Only one stretch of the records below should be repeated. It starts with the line containing "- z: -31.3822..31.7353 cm" and goes on through the line containing "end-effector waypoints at", exactly as written.

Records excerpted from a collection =
****************************************

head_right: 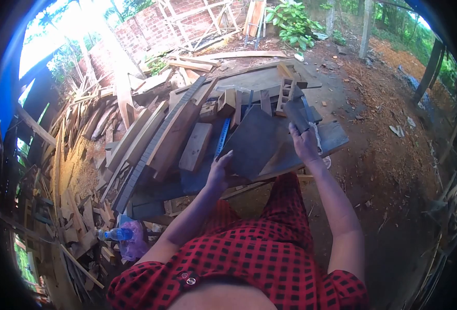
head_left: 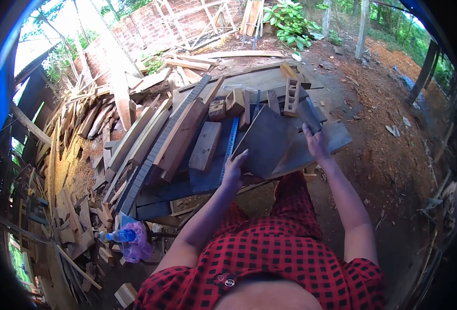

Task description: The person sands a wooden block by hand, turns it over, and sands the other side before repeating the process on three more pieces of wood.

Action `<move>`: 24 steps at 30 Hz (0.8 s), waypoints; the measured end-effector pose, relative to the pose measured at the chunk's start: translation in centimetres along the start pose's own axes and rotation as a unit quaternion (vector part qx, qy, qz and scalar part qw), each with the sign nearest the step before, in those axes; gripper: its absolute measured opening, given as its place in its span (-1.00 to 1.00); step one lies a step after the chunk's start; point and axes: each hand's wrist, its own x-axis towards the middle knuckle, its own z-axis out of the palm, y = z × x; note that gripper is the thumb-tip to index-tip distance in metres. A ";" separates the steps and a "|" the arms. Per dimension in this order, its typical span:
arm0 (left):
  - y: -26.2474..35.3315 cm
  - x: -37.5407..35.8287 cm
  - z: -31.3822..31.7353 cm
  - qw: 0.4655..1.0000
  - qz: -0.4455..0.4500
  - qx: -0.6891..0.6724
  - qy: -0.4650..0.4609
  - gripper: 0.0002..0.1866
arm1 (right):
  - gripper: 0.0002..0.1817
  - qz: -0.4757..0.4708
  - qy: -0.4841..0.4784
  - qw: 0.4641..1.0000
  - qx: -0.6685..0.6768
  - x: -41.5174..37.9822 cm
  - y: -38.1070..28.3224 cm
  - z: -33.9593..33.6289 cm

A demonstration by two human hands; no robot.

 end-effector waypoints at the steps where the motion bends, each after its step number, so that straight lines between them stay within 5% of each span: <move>1: -0.4 -0.6 -0.3 0.999 -0.028 -0.043 0.019 -0.49 | -0.53 -0.076 0.040 0.996 -0.013 0.3 1.9 1.5; 8: -2.7 -0.1 -3.5 0.983 -0.108 -0.145 0.043 -0.56 | -0.50 -0.255 -0.031 0.966 -0.037 -5.2 -2.8 7.5; 13: -5.7 1.1 -6.9 0.972 -0.108 -0.207 -0.012 -0.63 | -0.43 -0.371 -0.167 0.906 -0.115 -9.0 -3.4 10.2; 17: -5.1 1.0 -6.8 0.980 -0.107 -0.154 -0.061 -0.62 | -0.44 -0.345 -0.185 0.917 -0.080 -7.4 -0.1 10.0; 24: -5.0 0.8 -5.7 0.979 -0.102 -0.177 -0.007 -0.63 | -0.44 -0.147 0.074 0.982 -0.097 -0.6 6.7 9.0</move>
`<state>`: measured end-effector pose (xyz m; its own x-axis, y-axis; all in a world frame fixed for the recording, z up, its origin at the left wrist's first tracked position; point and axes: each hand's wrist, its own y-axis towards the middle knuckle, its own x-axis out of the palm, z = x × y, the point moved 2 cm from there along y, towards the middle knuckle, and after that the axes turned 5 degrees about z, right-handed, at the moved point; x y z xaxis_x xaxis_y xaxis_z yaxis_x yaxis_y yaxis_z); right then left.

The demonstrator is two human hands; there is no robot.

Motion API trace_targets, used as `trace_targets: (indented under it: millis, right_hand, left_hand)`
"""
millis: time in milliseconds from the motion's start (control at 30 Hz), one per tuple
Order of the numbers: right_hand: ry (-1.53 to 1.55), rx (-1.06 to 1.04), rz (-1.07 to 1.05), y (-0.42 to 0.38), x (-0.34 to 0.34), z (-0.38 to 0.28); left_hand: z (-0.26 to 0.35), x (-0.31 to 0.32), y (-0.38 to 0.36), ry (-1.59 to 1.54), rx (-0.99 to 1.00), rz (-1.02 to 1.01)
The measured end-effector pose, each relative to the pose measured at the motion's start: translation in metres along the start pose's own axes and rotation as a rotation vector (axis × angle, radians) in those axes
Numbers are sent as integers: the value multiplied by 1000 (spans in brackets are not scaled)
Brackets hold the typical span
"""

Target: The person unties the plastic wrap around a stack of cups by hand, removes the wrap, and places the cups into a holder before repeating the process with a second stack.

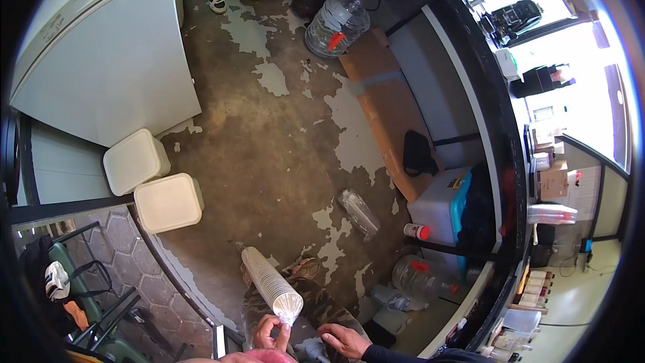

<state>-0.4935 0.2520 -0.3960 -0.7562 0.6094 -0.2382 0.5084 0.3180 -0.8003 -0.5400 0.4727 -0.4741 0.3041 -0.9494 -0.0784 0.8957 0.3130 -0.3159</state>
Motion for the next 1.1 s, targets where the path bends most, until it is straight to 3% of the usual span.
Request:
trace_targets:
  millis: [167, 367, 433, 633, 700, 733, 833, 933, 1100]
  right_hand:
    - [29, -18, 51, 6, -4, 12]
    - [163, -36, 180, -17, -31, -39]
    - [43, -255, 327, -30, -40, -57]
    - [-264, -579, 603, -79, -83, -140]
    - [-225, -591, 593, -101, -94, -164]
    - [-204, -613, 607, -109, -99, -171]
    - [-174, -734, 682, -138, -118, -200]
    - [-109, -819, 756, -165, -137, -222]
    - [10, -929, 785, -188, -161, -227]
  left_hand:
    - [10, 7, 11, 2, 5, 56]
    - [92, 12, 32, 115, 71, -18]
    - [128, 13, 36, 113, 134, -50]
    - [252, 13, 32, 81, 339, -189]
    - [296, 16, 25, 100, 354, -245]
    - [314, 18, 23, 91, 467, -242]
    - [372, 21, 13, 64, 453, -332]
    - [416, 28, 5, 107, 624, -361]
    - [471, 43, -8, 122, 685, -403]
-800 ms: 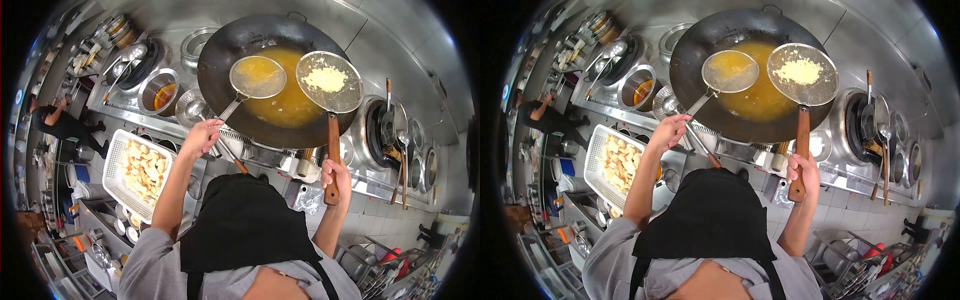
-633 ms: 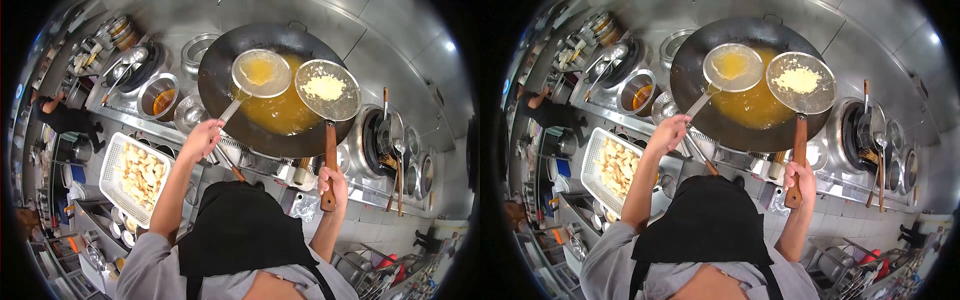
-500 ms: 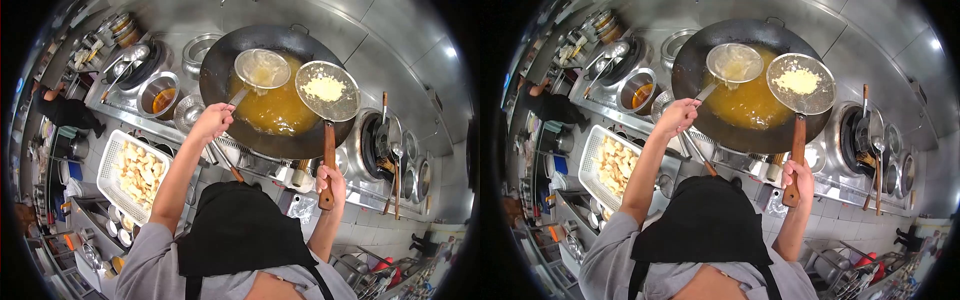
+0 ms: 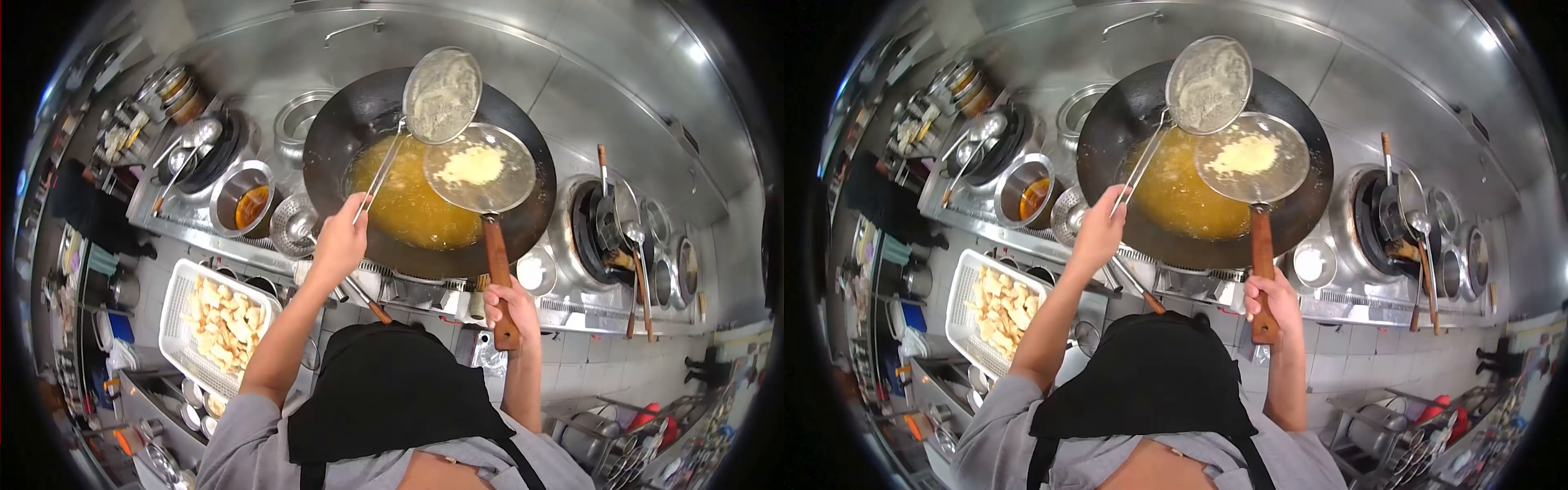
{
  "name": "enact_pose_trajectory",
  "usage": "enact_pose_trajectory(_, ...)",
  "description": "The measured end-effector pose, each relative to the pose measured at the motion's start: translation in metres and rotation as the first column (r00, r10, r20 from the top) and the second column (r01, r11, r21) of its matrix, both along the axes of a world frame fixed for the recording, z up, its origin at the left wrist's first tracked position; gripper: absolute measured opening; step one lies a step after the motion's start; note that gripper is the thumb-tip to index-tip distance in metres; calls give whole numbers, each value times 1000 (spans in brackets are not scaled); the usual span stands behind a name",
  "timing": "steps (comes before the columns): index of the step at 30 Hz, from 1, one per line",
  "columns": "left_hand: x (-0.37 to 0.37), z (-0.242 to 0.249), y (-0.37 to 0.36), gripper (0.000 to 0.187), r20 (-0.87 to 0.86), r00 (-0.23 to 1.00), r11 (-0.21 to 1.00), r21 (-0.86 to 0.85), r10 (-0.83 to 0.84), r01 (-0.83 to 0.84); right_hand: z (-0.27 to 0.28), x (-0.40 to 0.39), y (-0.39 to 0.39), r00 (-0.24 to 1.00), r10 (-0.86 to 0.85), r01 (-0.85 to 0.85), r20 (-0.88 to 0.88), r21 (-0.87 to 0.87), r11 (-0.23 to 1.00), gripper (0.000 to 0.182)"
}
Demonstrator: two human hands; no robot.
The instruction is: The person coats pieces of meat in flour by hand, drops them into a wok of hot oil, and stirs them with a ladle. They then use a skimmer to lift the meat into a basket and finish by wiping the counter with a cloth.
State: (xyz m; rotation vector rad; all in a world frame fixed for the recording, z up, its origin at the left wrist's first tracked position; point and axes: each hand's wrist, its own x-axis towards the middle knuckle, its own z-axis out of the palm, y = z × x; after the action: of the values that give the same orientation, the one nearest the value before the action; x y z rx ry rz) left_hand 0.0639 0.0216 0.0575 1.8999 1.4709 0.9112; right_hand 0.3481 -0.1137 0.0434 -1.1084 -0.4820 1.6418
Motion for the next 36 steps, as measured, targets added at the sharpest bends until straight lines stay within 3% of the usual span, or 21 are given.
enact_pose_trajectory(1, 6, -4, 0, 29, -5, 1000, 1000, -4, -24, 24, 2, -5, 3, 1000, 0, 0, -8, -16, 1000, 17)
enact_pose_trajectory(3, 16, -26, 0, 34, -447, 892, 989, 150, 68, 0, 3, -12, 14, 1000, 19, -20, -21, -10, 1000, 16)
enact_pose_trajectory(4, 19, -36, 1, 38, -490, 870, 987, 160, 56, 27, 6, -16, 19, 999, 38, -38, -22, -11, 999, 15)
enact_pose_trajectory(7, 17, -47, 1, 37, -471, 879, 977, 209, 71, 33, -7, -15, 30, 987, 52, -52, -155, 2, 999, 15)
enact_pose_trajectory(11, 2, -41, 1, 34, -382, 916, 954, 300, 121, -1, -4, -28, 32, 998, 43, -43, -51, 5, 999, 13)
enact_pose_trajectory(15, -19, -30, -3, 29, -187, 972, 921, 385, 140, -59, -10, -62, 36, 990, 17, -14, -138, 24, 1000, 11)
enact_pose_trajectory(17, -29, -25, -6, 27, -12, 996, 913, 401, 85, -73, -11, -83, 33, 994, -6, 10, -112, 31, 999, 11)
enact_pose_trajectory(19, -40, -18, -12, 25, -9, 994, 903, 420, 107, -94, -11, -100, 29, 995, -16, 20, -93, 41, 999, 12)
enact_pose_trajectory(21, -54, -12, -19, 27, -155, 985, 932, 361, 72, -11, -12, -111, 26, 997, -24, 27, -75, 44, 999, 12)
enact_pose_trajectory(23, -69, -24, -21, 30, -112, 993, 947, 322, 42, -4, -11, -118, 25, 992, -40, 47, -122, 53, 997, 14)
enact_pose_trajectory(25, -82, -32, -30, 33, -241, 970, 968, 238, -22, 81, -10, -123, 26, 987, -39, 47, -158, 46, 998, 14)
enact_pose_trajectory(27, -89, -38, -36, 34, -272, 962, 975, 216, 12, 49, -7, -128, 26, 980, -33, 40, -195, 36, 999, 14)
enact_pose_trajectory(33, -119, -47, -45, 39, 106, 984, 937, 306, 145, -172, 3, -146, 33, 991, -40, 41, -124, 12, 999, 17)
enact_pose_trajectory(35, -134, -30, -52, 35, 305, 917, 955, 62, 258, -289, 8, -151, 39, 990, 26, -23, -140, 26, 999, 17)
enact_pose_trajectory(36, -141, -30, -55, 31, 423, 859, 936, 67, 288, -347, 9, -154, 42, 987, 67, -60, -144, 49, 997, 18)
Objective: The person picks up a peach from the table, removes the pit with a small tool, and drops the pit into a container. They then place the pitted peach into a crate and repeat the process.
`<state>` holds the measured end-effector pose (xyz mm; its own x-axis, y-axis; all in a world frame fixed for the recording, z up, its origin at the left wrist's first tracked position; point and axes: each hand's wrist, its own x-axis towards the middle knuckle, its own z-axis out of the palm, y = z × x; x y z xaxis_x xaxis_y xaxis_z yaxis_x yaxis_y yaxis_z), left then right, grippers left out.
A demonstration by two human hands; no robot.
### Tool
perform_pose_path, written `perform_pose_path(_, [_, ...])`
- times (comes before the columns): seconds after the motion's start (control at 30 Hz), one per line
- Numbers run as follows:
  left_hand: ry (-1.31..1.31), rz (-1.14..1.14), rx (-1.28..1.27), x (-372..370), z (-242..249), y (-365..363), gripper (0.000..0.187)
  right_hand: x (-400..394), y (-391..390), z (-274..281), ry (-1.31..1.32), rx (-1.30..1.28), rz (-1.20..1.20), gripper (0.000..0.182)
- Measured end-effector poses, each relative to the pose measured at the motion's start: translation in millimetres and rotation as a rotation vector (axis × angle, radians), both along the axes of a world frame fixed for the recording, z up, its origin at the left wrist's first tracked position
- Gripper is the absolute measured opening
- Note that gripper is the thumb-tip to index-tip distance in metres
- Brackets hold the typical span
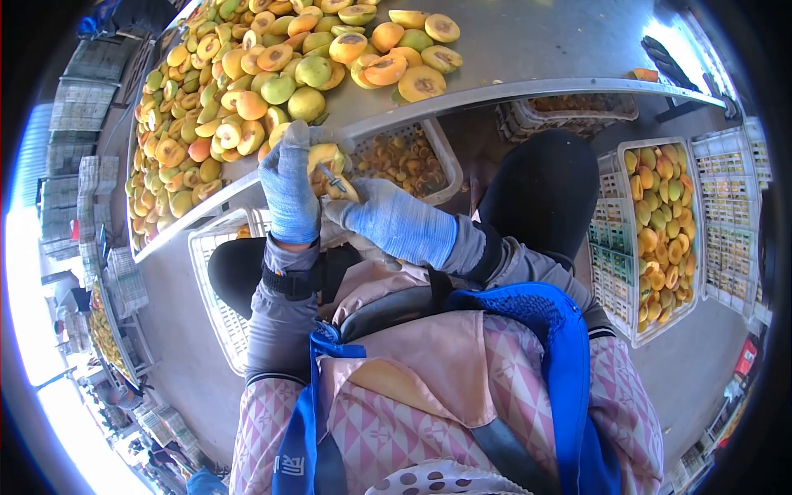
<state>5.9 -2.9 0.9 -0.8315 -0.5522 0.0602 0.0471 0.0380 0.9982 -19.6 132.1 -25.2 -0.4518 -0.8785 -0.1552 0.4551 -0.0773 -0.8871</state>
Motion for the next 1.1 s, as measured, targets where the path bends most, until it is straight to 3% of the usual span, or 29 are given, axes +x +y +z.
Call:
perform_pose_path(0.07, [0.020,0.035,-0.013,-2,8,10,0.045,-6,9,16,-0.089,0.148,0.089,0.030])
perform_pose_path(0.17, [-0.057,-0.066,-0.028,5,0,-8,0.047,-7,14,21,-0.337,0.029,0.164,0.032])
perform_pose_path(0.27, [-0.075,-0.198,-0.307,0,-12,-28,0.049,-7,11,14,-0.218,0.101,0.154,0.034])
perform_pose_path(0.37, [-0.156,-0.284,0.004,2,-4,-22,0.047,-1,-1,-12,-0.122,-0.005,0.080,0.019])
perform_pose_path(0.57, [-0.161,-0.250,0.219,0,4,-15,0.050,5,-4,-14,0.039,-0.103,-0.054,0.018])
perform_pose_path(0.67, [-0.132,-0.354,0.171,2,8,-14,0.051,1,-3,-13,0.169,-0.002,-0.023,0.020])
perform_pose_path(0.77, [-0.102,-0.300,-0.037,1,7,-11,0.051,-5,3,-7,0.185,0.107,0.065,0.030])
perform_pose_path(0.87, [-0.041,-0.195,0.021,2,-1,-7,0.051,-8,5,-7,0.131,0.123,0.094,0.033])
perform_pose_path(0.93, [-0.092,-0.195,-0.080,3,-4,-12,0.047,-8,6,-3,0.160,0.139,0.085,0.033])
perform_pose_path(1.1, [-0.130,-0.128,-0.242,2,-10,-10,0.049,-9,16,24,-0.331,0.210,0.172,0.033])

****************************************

Response to the exercise =
  - z: -31.3822..31.7353 cm
  - qw: 0.4655..1.0000
  - qz: -0.4455..0.4500
  - qx: -0.6891..0.6724
  - qy: -0.4650..0.4609
  - gripper: 0.0002..0.1866
arm1 (right):
  - gripper: 0.0002..0.1817
  - qz: -0.4757..0.4708
  - qy: -0.4841..0.4784
  - qw: 0.4641..1.0000
  - qx: -0.6685..0.6768
  - x: -41.5174..37.9822 cm
  - y: -38.1070..28.3224 cm
  - z: -33.9593..33.6289 cm

A demonstration by two human hands; no robot.

 end-effector waypoints at the steps where the motion bends, each after its step number, so that straight lines between them stay within 5% of each span: <move>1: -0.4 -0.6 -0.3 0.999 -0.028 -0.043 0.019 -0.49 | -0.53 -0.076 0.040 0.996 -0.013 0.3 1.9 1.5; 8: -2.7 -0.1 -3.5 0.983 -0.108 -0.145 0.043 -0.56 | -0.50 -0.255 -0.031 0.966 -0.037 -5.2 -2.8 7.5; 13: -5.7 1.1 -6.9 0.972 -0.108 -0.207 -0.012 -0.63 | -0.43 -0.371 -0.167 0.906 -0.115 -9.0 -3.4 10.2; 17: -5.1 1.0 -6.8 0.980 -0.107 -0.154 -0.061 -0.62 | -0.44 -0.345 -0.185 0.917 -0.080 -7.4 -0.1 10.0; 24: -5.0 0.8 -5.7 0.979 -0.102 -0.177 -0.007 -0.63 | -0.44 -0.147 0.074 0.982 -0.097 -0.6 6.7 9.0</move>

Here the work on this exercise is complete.